WebURL 0.4.0 released! Now with IDN support

0.4.0

This is a big one!

  • WebURL now supports Internationalised Domain Names (IDNs).
  • The URL host parser is now exposed as API, so you can parse hostnames like URLs do.
  • There is a new Domain type, which supports rich processing of domains/IDNs.

IDN support was the missing piece. Now it is done, we can say:

:tada: WebURL fully conforms to the WHATWG URL Standard :tada:

[GitHub]


:globe_with_meridians: Internationalised Domain Names

WebURL now supports Internationalised Domain Names (IDNs):

import WebURL

WebURL("http://中国移动.中国")
// ✅ "http://xn--fiq02ib9d179b.xn--fiqs8s/"

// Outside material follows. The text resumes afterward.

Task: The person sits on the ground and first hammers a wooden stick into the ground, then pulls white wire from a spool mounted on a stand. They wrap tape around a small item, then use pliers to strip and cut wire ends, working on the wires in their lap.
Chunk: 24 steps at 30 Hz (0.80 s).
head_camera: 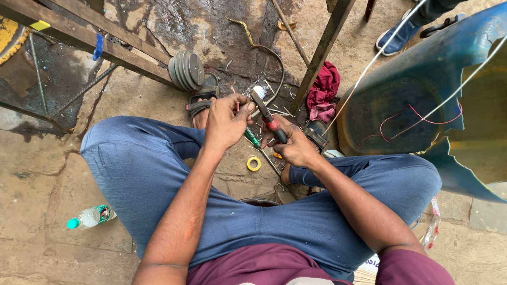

WebURL("https://🛍.example.com/")
// ✅ "https://xn--878h.example.com/"

This may look strange if you are unfamiliar with IDNs. In order to be compatible with existing internet infrastructure, Unicode text in domains needs special compatibility processing, resulting in an encoded string with the distinctive "xn--" prefix. This processing is called IDNA. If somebody wants to register the domain "中国移动.中国", they instead register "xn--fiq02ib9d179b.xn--fiqs8s", and behind the scenes, everything works just like it always did with plain, non-Unicode domains -- importantly, we don't need internet routing infrastructure or applications to process hostnames differently to how they normally would. This encoded version is not very helpful to humans, but browsers and applications can detect these domains and present them in Unicode (we have APIs for that; more info below).

For more information about IDNs see IDN World Report.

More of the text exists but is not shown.